Copy each line of the following material that has the string "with".
== Segment start ==
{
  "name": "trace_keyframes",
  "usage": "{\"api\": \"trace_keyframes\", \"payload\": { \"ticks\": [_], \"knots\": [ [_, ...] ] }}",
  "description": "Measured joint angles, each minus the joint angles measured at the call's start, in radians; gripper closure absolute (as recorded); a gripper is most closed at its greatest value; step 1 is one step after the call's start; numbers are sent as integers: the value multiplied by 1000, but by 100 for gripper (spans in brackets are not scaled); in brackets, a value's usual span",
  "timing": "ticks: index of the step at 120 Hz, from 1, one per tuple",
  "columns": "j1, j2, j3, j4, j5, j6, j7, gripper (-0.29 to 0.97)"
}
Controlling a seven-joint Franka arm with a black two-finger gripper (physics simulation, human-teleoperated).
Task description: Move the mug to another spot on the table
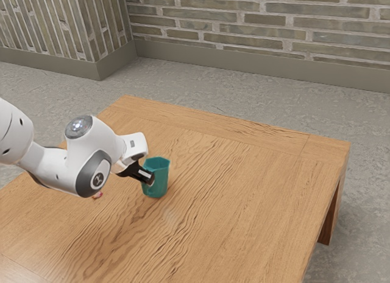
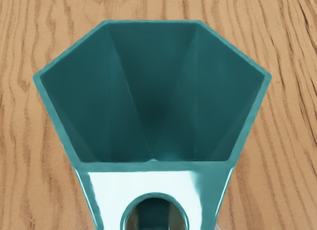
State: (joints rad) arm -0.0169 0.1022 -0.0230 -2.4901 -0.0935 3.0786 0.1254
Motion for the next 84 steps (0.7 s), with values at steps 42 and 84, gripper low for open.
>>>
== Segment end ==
ANSWER FOR THIS EXERCISE:
Controlling a seven-joint Franka arm with a black two-finger gripper (physics simulation, human-teleoperated).
Motion for the next 84 steps (0.7 s), with values at steps 42 and 84, gripper low for open.

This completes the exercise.